Angiotensin-converting enzyme 2 (ACE2), mapped on Xp22, has been recently found to be a receptor for the coronavirus causing severe acute respiratory syndrome (SARS-CoV). CD13 (ANPEP), alanyl (membrane) aminopeptidase mapped on 15q25-q26, is also a receptor for a number of coronaviruses. We investigated whether genetic polymorphisms of ACE2 and ANPEP might be associated with the susceptibility SARS-CoV infection in Chinese in Hong Kong.

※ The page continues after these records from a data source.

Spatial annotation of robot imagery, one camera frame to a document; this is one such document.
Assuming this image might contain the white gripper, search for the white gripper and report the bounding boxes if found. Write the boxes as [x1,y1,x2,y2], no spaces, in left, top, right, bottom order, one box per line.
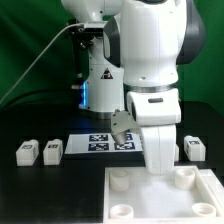
[111,110,176,175]

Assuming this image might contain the silver camera on mount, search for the silver camera on mount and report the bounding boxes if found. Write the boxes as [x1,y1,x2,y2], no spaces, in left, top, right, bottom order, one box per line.
[84,21,106,33]

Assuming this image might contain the white obstacle bar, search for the white obstacle bar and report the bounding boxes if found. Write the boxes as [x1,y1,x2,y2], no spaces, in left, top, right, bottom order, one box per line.
[200,169,224,209]

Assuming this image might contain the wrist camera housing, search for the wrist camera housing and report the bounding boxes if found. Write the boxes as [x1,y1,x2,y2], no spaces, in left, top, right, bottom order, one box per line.
[126,89,181,127]

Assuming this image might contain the white square tabletop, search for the white square tabletop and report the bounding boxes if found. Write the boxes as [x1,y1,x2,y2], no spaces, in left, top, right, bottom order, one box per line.
[103,166,224,224]

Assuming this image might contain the white fiducial marker sheet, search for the white fiducial marker sheet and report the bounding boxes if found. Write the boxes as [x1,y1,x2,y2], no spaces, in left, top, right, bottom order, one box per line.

DNA extracted from 215 (female:127, male:88) SARS-CoV patients confirmed by either serology or RT-PCR assay, 177 (female:142, male:35) unaffected health care workers (HCW), and 264 (female:174, male:90) unaffected normal controls (NC) were genotyped for single nucleotide polymorphisms (SNPs) of ACE2 and ANPEP by the high-throughput Sequenom system. 4/12 and 8/12 SNPs of ACE2 and ANPEP respectively were found to have allele frequency >5% in 90 NC samples. These SNPs were further genotyped in the three populations. All the studied SNPs are in Hardy-Weinberg equilibrium in the three populations. As ACE2 is located on sex chromosome, statistical analysis was performed on female and male subgroups. Except for ACE2 SNP rs879922 in female, no significant association was found for the other SNPs tested, both in male and female (p>0.05). The C-allele carriers of SNP rs879922 (dbSNP cluster id) appeared to be associated with lower risk to develop SARS (p=0.004); however, the number of C-allele carriers is too small (6.4% in female, and 2.5% in male in the overall populations) to draw proper conclusions. The G-allele carriers of ANPEP SNP A603G appeared associated with risk (p=0.008). However, allowing for multiple testing, this p value does not yet reach statistical significance. No significant association was found for all the other ANPEP SNPs tested. The presence of other SNPs in the promoters or coding regions of ACE2 and ANPEP are being explored by direct sequencing on the pooled DNA with view to genotyping.